Venecia se veía tan lejana en este viaje.... Ni siquiera era una primera opción para mí. Y esto, porque cuando la visité junto a mis padres, abuela y hermano hace 30 años atrás la encontré horrenda. Tenía un hedor fétido producto de la humedad, el frío era intenso y eso de desplazarse en botecito fue en aquella época más bien una lata. Recordaba eso sí haber visto cómo soplaban el vidrio de Murano creando hermosas botellas y hasta lámparas, recordaba los disfraces y antifaces, porque habíamos ido en época de carnaval y como todo no fue tan adolescentemente negativo, algo quedaba de nostalgia en mi memoria: el famoso Puente de los Suspiros que une el Palacio Ducal con la antigua prisión de la Inquisición, cruzando el Rio Di Palazzo, eso me había cautivado.

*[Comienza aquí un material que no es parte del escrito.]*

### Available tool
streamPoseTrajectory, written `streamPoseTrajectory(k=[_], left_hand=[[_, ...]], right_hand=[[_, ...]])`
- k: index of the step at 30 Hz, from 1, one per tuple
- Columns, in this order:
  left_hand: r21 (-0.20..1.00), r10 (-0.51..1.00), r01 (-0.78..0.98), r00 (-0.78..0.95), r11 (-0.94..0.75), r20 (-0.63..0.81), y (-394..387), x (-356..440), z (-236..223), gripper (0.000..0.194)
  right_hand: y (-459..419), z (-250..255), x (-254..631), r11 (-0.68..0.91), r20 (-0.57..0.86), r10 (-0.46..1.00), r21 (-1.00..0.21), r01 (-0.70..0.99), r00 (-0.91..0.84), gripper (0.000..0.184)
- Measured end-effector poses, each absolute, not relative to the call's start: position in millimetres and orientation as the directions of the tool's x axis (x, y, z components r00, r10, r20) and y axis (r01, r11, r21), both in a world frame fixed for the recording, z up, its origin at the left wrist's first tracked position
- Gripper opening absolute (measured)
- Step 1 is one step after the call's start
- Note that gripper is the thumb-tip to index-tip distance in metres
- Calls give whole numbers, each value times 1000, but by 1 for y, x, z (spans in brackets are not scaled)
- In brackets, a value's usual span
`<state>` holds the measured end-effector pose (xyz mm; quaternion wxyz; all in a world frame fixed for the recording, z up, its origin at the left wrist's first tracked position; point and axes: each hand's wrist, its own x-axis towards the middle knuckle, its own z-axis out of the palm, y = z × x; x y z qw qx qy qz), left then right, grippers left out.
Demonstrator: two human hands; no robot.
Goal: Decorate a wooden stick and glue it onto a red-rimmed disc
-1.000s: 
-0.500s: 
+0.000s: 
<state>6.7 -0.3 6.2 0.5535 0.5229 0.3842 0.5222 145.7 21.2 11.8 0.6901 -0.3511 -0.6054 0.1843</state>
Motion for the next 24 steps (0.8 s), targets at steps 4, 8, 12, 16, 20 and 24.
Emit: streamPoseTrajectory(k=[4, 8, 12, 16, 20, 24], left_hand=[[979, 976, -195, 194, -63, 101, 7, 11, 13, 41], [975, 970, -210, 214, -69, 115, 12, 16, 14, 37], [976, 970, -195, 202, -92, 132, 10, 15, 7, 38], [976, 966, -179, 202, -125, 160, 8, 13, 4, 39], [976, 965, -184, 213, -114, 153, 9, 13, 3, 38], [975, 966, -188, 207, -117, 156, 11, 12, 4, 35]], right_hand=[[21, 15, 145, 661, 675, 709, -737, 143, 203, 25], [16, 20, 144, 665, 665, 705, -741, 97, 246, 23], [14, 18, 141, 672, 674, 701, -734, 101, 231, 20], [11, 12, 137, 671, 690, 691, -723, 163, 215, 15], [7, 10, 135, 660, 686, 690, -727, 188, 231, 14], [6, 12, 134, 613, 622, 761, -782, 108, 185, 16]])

Y ahí estábamos con mi hijo, tomamos un tren dormitorio desde Roma que era una cabina con cuatro camas en literas donde uno entraba a duras penas y donde mezquinamente un señor pasaba repartiendo apenas unas almohadas, jugos y unas pantuflas con tan poco glamour que me recordó las películas carcelarias, triste. Frazadas? jajajaja eso costaba probablemente 30 euros más. Lo que es peor, yo asumí que el único destino del tren sería Venecia y pensaba dormir a pata suelta, pero la lesera iba parando cada 40 minutos en alguna estación que nunca era anunciada, o sea si nos quedábamos dormidos despertaríamos probablemente en Austria, así que ni modo, le dije a mi hijo que durmiera tranquilo y yo pegué sólo el ojo derecho y apenas. A las 5:30 llegamos a Padova y por la hora calculé que debíamos estar llegando, así que lo desperté y empezamos a preguntar cuando bajarnos porque al igual que la canción de la muda, TrenItalia "nunca dijo nada".
Congelada, comienzo a ponerme capas interminables de ropa y bajamos a las 5:45 en la estación Venezia Santa Lucía, la oscuridad no nos impedía ver que llegábamos a un lugar con mucha agua y el reflejo de las luces amarillentas ahuyentaba mis miedos lógicos de turista perdida. Tomo mi mapa del hotel y leo en voz alta "hay que tomar el vaporetto 1" y apenas salimos de la estación de trenes nos enfrentamos con varios muelles todos numerados indicando estaciones para ambos lados, pero al igual que las caras cuando uno es nuevo en un lugar, todas las letras parecían intimidarme y el frío traspasaba mis botas. "Ay que mierda estoy haciendo acá pensaba yo, mientras añoraba mi camita y el abrazo tibio de mi marido que mantiene siempre mis patitas abrigadas". Por fin llega un bote, y como ya habíamos perdido dos, subimos sin preguntar. Empezaba a amanecer y los colores violetas se reflejaban en las cúpulas y edificios que rodeábamos lentamente en dirección sur....o norte?.... "Bienvenido a Venecia" le digo a mi hijo cuando ya aclaraba y las góndolas comenzaban a distinguirse, aparcadas junto a unas estacas blancas con líneas rojas. "Mamá es hermoso", me dijo, mientras yo comienzo a sentir que todo vale la pena y mis piececitos recobran calor. Nos bajamos del vaporetto y sigo mapa en mano, "el hotel está a 150 metros", digo como alentándonos a seguir, mientras pienso que aunque mínima, no lograré identificar esa distancia ni nada con este insomnio y este frío. Es la vida del turista ; )
El sol nos invita a salir, el agua es celeste y limpia, sin olores y lo estoy encontrando lindo. Estoy tan contenta que me esté gustando que no sé si comer o ir a la Plaza San Marcos, pero como no voy sola, gana la mandibula batiente de mi hijo y ahí estamos mirando a la gente pasar mientras una pizza marinera y un vino nos ayuda a tomar el día por las astas.
Sin duda Venecia es mágica y uno de mis suspiros más grandes quedaron ahí, en el puente, consolando a todos los que caminaron obligados cuando nadie se detuvo a observarlos como yo.